### THE TASK
Some of the lines below need repeating. Reproduce exactly those between the lines holding "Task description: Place" and "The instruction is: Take", inclusive.

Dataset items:
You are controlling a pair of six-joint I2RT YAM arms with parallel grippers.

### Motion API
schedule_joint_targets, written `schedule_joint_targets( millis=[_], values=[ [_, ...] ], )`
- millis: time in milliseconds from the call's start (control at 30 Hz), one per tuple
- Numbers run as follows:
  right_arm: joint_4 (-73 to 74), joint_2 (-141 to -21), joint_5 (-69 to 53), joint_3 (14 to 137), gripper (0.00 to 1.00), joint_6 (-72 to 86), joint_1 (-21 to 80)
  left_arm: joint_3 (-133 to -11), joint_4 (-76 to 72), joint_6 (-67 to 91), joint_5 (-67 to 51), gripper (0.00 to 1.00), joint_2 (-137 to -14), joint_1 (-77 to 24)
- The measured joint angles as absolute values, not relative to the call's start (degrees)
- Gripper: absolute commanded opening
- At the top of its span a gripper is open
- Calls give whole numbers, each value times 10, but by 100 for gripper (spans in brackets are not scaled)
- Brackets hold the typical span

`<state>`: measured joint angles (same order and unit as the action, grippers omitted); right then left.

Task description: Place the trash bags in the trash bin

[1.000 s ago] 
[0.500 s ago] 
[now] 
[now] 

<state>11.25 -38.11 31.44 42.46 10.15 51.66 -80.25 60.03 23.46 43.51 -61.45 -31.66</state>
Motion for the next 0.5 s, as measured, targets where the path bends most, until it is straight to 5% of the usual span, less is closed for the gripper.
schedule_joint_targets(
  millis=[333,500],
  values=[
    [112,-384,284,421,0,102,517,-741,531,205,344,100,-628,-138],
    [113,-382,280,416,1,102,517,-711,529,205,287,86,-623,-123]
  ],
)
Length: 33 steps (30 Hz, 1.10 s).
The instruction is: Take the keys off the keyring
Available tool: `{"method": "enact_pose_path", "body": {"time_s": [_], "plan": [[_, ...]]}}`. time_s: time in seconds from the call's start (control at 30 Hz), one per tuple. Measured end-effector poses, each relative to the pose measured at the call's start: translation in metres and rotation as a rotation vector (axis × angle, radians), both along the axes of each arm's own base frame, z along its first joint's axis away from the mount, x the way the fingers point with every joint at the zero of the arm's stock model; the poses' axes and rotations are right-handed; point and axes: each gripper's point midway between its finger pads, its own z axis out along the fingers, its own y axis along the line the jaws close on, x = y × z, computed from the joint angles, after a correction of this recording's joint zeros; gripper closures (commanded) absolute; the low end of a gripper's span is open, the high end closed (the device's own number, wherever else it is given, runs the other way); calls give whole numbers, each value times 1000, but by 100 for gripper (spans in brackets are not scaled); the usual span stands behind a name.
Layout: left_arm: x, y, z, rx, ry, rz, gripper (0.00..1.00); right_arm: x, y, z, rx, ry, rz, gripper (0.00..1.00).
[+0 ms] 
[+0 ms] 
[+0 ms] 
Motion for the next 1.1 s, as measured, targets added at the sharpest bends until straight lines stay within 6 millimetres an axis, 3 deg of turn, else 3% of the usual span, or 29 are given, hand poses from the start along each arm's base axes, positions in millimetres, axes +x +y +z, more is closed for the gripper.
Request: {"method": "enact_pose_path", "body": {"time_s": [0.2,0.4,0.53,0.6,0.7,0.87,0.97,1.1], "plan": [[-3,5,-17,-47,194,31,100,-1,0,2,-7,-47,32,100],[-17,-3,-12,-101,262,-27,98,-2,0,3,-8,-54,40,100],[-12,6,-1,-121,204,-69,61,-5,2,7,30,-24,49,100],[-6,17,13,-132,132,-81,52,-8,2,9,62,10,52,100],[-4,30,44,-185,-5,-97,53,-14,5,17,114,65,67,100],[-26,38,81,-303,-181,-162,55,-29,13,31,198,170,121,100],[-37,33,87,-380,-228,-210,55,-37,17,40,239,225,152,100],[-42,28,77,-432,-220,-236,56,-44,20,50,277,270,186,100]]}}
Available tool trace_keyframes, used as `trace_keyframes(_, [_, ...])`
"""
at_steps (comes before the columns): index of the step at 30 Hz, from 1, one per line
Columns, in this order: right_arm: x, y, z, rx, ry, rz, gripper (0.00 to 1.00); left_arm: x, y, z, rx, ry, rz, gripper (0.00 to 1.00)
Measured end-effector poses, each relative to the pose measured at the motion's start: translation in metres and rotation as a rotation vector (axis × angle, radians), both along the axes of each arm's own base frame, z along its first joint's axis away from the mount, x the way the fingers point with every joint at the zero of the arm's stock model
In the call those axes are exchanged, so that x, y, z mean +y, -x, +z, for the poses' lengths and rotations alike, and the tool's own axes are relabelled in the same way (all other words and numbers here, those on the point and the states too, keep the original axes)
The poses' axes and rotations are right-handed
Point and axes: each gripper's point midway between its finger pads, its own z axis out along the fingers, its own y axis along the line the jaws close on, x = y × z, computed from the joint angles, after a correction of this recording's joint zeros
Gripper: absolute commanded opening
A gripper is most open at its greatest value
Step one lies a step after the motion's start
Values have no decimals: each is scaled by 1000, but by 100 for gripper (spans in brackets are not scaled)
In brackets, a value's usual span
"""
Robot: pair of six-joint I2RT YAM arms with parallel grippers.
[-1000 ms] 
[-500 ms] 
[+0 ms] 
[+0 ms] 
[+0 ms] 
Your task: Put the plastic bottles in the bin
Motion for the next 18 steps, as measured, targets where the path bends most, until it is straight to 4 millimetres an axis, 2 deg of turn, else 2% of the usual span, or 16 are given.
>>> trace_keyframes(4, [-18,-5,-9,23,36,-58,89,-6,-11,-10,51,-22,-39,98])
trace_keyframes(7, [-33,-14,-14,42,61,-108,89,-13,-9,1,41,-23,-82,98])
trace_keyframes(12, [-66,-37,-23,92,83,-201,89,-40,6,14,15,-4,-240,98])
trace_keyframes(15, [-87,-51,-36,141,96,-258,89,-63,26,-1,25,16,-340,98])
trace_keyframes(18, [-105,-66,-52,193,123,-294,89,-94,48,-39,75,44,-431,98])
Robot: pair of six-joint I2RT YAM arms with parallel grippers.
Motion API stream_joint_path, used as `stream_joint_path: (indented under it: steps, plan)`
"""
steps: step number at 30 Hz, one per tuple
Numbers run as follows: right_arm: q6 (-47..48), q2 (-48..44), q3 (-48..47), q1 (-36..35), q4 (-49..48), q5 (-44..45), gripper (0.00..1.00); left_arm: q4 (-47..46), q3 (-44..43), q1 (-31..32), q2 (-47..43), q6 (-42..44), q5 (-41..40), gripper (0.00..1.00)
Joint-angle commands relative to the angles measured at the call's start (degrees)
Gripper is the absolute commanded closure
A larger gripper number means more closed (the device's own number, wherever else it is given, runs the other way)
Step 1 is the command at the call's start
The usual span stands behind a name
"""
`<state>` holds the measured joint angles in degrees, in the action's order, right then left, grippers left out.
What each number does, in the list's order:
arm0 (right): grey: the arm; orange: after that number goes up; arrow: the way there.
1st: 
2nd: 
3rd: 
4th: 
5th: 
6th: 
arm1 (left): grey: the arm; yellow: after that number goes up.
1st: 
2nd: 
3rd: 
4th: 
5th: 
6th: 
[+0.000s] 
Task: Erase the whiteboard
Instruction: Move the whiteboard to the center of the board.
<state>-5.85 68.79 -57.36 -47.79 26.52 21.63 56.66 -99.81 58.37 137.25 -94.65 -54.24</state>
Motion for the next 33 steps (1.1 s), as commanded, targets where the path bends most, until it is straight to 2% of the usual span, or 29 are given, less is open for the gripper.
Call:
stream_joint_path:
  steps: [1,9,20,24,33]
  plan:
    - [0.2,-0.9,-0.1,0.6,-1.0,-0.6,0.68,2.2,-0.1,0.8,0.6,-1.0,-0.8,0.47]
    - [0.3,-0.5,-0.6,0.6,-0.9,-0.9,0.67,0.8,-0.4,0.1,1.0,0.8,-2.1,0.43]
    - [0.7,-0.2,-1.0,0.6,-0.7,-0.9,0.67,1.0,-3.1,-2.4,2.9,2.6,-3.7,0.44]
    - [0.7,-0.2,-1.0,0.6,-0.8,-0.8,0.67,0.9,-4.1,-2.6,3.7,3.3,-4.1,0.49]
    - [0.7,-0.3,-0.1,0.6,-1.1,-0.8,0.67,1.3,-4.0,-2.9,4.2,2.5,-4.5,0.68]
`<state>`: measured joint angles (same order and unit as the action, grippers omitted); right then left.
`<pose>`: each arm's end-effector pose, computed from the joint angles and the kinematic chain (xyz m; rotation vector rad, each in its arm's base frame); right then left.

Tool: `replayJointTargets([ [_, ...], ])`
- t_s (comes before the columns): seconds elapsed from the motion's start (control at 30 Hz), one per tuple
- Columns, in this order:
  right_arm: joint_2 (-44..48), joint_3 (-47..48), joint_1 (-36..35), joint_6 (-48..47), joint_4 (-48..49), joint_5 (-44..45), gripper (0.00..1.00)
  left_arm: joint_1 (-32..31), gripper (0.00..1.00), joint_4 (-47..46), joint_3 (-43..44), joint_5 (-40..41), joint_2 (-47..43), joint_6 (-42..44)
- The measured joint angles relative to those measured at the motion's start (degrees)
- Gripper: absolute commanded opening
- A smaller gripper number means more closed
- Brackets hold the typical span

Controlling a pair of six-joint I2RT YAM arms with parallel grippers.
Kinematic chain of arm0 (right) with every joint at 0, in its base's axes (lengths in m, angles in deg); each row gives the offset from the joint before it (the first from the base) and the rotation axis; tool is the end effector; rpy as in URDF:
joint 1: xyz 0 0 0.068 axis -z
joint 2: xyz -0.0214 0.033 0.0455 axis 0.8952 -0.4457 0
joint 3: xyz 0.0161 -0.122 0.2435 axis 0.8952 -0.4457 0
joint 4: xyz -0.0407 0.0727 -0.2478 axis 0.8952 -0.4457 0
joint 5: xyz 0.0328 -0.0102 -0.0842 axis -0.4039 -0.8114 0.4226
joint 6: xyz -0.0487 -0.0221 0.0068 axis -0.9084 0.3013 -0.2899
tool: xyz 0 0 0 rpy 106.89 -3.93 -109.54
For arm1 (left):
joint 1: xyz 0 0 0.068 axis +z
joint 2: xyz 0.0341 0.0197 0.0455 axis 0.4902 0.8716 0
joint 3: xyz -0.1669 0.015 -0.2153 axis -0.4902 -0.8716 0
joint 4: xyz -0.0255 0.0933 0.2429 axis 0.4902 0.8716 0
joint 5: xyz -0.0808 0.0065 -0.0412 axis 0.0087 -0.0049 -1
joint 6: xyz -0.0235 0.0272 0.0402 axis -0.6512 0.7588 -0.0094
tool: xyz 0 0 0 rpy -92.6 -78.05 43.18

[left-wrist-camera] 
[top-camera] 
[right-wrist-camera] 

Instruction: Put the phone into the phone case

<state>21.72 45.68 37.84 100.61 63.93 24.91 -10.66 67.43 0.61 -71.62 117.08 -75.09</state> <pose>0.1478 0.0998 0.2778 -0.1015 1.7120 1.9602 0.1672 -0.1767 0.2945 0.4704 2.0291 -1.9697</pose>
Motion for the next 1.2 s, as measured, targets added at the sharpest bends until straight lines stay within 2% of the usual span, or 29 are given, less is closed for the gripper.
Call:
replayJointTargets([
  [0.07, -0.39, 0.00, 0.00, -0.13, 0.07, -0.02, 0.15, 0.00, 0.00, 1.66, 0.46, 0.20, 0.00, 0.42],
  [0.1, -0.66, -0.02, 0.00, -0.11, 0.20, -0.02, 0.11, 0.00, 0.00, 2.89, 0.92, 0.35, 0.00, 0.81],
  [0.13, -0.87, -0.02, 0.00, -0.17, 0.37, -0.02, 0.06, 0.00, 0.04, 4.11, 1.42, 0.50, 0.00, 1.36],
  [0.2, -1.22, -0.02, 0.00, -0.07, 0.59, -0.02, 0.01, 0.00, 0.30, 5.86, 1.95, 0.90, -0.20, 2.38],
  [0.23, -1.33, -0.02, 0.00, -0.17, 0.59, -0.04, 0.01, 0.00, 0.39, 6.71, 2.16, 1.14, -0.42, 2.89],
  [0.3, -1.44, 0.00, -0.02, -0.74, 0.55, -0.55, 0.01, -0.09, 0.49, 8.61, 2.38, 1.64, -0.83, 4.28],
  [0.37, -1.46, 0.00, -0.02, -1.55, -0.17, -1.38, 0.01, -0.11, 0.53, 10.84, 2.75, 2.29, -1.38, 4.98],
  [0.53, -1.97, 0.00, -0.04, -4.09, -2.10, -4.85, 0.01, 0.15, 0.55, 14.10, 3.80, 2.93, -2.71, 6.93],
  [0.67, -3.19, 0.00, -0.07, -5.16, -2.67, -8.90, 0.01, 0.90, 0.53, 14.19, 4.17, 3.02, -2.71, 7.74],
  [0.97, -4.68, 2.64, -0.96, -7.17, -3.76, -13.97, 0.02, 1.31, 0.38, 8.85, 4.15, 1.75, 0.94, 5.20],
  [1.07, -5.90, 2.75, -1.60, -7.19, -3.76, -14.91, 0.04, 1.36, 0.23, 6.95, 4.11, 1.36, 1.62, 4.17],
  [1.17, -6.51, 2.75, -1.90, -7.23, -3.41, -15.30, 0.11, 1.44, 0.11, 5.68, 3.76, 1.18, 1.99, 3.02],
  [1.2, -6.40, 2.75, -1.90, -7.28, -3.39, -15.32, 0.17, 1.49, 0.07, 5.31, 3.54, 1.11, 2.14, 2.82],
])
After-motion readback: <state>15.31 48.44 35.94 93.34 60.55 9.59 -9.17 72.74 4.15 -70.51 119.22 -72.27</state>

### TASK SOLUTION
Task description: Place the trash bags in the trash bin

[1.000 s ago] 
[0.500 s ago] 
[now] 
[now] 

<state>11.25 -38.11 31.44 42.46 10.15 51.66 -80.25 60.03 23.46 43.51 -61.45 -31.66</state>
Motion for the next 0.5 s, as measured, targets where the path bends most, until it is straight to 5% of the usual span, less is closed for the gripper.
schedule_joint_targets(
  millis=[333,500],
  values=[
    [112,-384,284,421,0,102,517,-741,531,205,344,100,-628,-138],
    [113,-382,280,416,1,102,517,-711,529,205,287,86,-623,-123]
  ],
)
Length: 33 steps (30 Hz, 1.10 s).
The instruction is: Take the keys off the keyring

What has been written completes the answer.